Congrats on your adoption!




thatnerdtori said:


> First of all he's VERY overweight (to the point where he takes up all of my two hands when I hold him on his back!). I know that can be fixed with a change of diet and more exercise....but I'm afraid to do anything right now because he's so terrified!


You should keep his diet the same for the first couple days so he doesn't have _too_ much to adjust to-- he's already in an entirely new environment. After a while, you can start gradually adding a healthier food. If you change the food cold turkey, he may not eat it or he might become stressed.



thatnerdtori said:


> In the 24 hours since I brought him home he hasn't uncurled from a ball for more than a moment or left his igloo while I was looking. He was uncurled, of course, when I gave him a quick brush in the sink when he first came home (he got a little messy during the car ride) and uncurled a little bit when I held him on his back for a few minutes (with some fleece between up because he was determined to stab me) before putting him in his cage. Other than that, I've not really seen his face at all.


When you hold him, you should hold him on his belly-- he'll be more likely to poke his face out and explore. However, he's in a new environment and doesn't recognize your smell, so it will take him some time to warm up to you. That's totally normal.



thatnerdtori said:


> He has eaten some of his food overnight, but he hasn't used his wheel...which is a problem because with his weight and his cage being (for now) too small he needs to run somehow!

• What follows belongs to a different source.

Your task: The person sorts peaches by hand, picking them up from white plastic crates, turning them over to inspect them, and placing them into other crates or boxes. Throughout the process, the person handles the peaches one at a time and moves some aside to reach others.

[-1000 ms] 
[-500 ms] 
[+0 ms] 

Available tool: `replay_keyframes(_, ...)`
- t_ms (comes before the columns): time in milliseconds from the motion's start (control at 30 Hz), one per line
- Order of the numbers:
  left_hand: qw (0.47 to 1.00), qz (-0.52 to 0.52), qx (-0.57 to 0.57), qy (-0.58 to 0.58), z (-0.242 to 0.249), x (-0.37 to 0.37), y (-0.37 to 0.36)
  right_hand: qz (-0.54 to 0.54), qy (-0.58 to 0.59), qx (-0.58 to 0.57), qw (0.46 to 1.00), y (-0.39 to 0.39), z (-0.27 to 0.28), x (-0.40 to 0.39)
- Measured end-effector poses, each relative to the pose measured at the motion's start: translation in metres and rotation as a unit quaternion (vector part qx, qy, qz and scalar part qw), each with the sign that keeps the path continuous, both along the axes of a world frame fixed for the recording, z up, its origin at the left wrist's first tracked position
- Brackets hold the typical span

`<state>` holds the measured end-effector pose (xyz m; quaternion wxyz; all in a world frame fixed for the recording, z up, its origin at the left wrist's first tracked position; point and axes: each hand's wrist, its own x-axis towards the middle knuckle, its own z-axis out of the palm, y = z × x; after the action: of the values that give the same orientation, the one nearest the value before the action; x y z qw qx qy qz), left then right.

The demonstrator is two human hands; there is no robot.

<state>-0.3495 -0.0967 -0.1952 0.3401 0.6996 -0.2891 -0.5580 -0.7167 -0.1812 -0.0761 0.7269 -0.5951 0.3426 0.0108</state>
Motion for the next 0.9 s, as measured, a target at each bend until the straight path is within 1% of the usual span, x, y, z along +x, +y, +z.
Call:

He probably won't run on his wheel until he adjusts more. Give him some time to get used to his new surroundings and he should be wheeling in no time!


----------



## GoodandPlenty (Feb 4, 2012)

> Yesterday I adopted/rescued . . . However, since I brought Hugo into my house . . .


This is an adult hedgehog whose life has just completely changed. Think long-term, big-picture.
...................................................

Having a good wheel available will get you started on exercise. For now, I wouldn't worry about whether he is using it. (Bigger is better for cages, IMO. I do consider the recommended minimum to be extremely small.)
...................................................

Depending on the food mix that he is currently eating, I would remove the worst kibble and replace with a ration (limited offering) of new, healthier kibble. I wouldn't change the diet all at once, but I would start right away. At least get something healthier in there and start getting a look at whether introduction and acceptance of new food will be an issue.
...................................................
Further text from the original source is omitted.